End Times News Update
Sign: Signs in the Sun
Scripture: Luke 21:25
News Source: Christian Science Monitor
Solar tsunami: Is the sun waking up?

Solar tsunami watchers say that the recent solar eruption could be a
sign that the sun is rousing from its relative dormancy.

By SPACE.com Staff / August 4, 2010

Skywatchers at high latitudes could be in for a spectacular treat of
northern lights, the aurora borealis, Tuesday and Wednesday: After a
relatively quiet stretch, it appears the sun is ramping up its

The sun’s surface erupted early Sunday, blasting tons of plasma
(ionized atoms) into space.

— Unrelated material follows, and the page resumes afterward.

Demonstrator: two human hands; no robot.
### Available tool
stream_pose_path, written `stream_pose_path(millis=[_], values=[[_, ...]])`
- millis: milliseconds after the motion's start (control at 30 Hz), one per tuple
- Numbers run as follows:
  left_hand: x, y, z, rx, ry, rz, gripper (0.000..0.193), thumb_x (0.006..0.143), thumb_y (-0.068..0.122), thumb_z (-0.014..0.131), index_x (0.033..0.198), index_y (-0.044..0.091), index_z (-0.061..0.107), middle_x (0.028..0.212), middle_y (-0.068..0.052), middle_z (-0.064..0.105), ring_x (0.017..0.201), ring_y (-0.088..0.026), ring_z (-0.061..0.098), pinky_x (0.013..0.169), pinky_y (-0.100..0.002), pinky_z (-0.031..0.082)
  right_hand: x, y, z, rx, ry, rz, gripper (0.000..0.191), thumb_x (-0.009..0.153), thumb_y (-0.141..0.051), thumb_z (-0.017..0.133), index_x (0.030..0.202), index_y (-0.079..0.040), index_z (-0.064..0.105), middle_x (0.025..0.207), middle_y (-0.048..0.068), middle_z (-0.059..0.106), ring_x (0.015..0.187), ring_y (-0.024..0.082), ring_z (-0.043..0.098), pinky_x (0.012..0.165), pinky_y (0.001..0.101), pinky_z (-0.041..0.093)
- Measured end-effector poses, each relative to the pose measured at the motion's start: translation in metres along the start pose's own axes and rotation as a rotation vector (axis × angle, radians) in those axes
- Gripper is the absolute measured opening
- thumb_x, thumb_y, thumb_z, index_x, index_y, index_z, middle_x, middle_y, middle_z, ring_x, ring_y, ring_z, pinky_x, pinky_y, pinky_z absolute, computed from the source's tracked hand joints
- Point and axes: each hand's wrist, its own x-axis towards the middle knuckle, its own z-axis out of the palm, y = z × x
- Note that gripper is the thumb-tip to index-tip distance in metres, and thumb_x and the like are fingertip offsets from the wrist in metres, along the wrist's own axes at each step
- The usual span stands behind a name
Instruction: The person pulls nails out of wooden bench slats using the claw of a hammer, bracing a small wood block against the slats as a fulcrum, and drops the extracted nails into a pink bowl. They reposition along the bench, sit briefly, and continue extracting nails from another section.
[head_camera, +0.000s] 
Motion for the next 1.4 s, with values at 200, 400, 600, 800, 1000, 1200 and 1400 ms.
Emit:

These atoms are headed toward Earth and
could create a stunning light show in the process.

“This eruption is directed right at us and is expected to get here
early in the day on Aug. 4th,” said Leon Golub of the
Harvard-Smithsonian Center for Astrophysics. “It’s the first major
Earth-directed eruption in quite some time.”

The solar eruption, called a coronal mass ejection, was spotted by
NASA’s Solar Dynamics Observatory , which captures high-definition
views of the sun at a variety of wavelengths. SDO was launched in
February and peers deep into the layers of the sun, investigating the
mysteries of its inner workings.

“We got a beautiful view of this eruption,” Golub said. “And there
might be more beautiful views to come if it triggers aurorae.”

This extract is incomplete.